Accountability Challenge Week 49 Journal Your Way to Better Performance
I mentioned last week that a huge key to improving your performance is to be able to control and reduce your level of “performance” anxiety. Taking time out of your day to practice deep breathing is essential to your long-term (I’d even go as far as to say lifetime) success.
I’d like to share with you in this week’s lesson another extremely effective tool achieving better performance.
It’s called Performance Journaling-it is another tool that is deceptively simple, but highly powerful.
Whether we are aware of it or not, daily stresses from our lives and from the pursuit of our goals can deceptively build up until they actually inhibit our performance. If left untreated, or undetected, the way that we cope with these high levels of anxiety is to avoid or to reduce the amount of productive performance oriented behaviours that we undertake. This is actually a natural reaction to the situation we face.

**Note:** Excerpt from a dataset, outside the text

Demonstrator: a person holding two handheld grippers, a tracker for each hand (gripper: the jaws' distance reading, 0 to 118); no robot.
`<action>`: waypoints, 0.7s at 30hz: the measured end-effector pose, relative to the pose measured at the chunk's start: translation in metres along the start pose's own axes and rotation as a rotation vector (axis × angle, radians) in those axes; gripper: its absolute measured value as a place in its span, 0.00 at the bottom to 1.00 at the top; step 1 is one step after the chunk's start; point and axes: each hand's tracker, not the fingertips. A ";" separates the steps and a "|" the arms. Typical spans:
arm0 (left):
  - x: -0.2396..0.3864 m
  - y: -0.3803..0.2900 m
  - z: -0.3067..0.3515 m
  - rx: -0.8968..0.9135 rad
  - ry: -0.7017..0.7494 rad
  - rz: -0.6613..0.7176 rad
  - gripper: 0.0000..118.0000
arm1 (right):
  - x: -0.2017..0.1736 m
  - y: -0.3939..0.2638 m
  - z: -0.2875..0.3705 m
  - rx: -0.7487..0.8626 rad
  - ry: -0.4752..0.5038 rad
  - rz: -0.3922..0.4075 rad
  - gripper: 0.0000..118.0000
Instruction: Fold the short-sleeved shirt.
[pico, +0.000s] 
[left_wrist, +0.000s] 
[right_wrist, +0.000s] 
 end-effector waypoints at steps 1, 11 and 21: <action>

However, if our goal is in fact improved or increased levels of performance, than it is essential that we master all of the strategies for effective relaxation.
Getting out a pen and pen, and physically writing for about 10-15 minutes about what you are doing, or not doing, and how you are feeling is called Performance Journaling. It is not a common strategy; in fact it may be one of the best kept secrets of high performance behaviourial management.
I learned this technique about fifteen years ago from studying the work of Clinical Psychologist and performance behavioural expert, Dr. Aaron Hemsley, PHD. Dr. Hemsley completed over 40 years of research in the field of studying high performance athletes, and salespeople in the investment and insurance fields.
He outlined the simple strategy of spending 10-15 minutes a day to write about what you what you were doing, how you were feeling, and what you learned from the experience of writing this down. The end result is that by performing this simple activity on a consistent basis, we were able to understand our internal areas of resistance and anxiety much better.
When we go through this writing process we are able to reduce our present levels of anxiety until we reach what is known as the “performance range”. This is the area that we often referred to as being in “the zone”.
When we are in the zone, we are able to effortlessly achieve peaks levels of performance. It is our natural state when we are in this range to want to perform more. We look forward to taking risks, we automatically move out of our comfort zone. We feel energized, light, motivated, and eager to perform. It becomes unnatural for us to not want to do otherwise.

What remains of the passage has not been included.